> [WHAT NEEDS TO BE DONE]: Each line of the records that holds "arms" should be shown in full.

Dataset items
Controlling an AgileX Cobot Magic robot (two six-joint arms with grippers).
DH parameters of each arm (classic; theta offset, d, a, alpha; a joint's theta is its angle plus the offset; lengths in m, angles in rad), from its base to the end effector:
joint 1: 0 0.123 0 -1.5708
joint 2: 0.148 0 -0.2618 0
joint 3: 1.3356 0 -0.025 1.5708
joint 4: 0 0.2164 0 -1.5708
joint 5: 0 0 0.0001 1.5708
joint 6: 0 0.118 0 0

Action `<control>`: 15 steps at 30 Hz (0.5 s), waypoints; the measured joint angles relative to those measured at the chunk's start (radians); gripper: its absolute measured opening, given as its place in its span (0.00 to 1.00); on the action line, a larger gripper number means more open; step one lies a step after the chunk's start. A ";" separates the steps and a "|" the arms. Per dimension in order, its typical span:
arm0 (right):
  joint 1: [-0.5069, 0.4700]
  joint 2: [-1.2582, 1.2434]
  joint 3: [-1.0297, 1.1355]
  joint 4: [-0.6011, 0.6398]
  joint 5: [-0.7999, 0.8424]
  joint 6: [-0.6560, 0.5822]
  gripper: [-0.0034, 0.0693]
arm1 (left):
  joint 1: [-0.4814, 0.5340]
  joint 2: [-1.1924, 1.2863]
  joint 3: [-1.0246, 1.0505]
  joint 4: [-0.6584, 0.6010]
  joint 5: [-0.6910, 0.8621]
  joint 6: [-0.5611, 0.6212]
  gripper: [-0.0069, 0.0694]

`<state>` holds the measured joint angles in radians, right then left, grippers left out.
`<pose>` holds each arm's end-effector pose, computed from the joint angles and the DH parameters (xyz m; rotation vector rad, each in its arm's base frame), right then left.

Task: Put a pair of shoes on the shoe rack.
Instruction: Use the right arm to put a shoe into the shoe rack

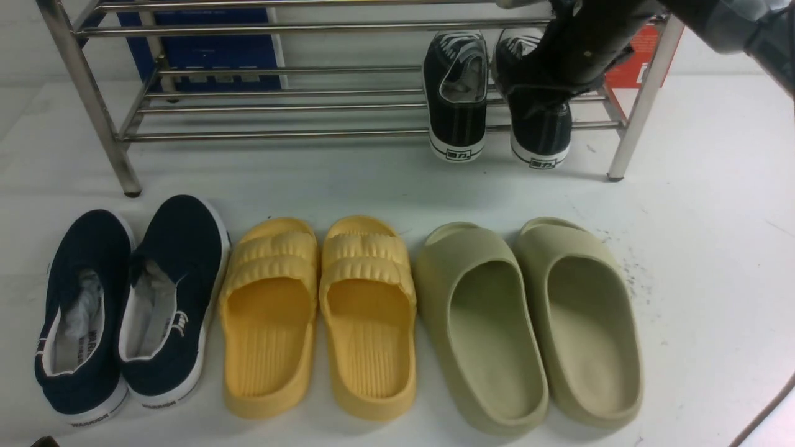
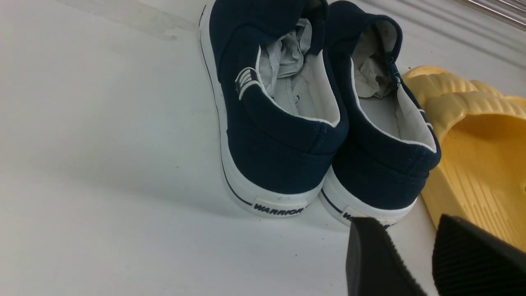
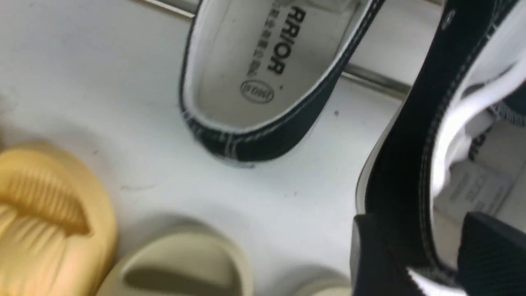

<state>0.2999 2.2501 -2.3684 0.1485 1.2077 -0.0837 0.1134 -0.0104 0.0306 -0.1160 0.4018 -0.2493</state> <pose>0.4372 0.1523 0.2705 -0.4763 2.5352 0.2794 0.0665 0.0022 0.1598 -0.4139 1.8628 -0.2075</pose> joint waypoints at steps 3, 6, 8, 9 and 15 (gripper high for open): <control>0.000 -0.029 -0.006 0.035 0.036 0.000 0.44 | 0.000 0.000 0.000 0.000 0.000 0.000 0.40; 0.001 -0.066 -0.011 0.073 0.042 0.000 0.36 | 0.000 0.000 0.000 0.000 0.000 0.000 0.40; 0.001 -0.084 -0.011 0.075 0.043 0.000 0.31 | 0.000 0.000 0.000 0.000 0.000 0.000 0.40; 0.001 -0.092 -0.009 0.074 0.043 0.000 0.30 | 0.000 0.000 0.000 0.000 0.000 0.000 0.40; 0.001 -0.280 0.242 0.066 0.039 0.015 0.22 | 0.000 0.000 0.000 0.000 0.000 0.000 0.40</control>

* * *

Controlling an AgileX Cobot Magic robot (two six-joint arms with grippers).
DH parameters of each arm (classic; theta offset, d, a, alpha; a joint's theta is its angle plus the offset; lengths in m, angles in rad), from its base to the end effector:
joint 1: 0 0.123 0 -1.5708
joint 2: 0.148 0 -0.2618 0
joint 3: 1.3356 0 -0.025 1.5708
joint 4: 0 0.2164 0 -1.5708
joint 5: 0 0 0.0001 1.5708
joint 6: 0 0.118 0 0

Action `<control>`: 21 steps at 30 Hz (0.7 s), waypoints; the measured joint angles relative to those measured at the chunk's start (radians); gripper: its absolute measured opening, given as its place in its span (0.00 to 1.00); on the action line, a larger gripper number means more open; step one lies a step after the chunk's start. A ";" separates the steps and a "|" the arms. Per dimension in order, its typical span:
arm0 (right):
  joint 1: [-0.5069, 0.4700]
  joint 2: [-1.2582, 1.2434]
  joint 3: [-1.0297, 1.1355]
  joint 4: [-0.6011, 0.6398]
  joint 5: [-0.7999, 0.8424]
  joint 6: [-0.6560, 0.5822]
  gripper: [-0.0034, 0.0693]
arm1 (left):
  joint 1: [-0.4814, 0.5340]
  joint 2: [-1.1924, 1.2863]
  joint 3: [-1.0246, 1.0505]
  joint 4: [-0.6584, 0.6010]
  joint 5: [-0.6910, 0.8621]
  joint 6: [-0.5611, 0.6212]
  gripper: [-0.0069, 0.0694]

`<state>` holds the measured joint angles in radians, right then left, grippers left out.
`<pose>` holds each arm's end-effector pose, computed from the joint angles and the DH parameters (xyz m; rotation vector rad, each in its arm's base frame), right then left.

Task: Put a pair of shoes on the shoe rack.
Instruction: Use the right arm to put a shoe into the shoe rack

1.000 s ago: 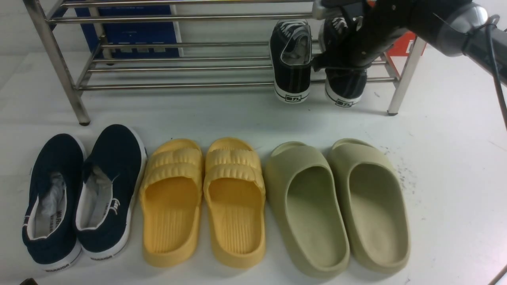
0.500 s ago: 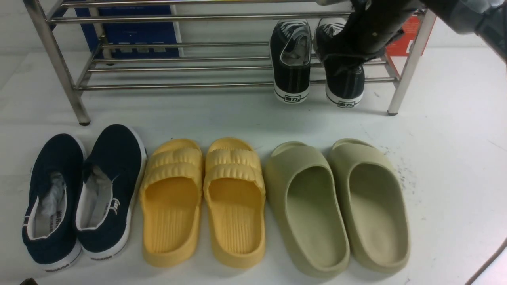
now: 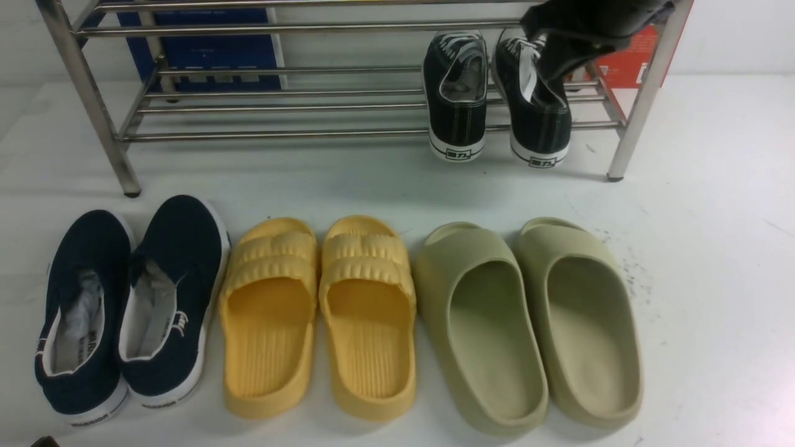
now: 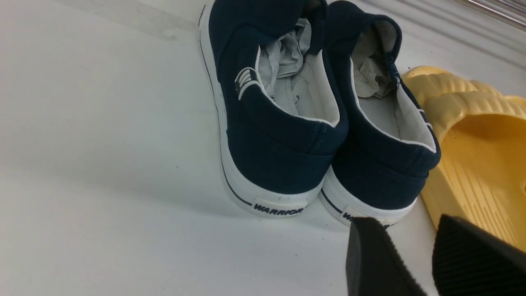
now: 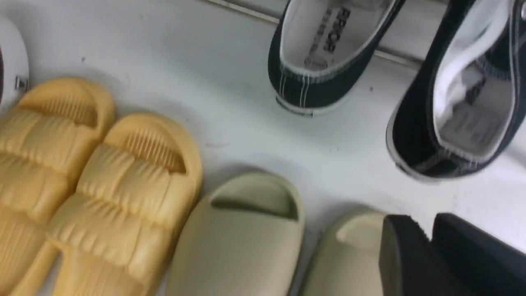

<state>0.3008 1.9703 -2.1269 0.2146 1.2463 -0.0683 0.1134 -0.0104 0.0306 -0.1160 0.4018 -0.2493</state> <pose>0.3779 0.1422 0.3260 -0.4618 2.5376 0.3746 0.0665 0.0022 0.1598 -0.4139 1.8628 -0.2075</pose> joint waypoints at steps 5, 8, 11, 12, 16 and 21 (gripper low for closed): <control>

> [TASK RESPONSE]:
Controlling an AgileX Cobot Magic robot (two six-joint arms with grippers).
Action `<control>`: 15 steps at 30 Hz (0.5 s), waypoints; the measured joint angles relative to those measured at the chunk's start (radians); gripper: its absolute measured opening, given as its place in its span (0.00 to 1.00); on the action line, a larger gripper number means more open; step one lies a step after the chunk's start. A ";" separates the steps and a "|" the arms. Per dimension in order, its typical span:
Controlling an AgileX Cobot Magic robot (two six-joint arms with grippers).
Action `<control>`: 21 steps at 30 Hz (0.7 s), waypoints; the measured joint angles relative to those measured at the chunk's start (radians); gripper: its absolute measured opening, given as its place in its span (0.00 to 1.00); on the action line, a larger gripper number means more open; step one lies a step after the chunk's start. A ";" separates the steps and a "|" the arms. Per dimension in order, its typical span:

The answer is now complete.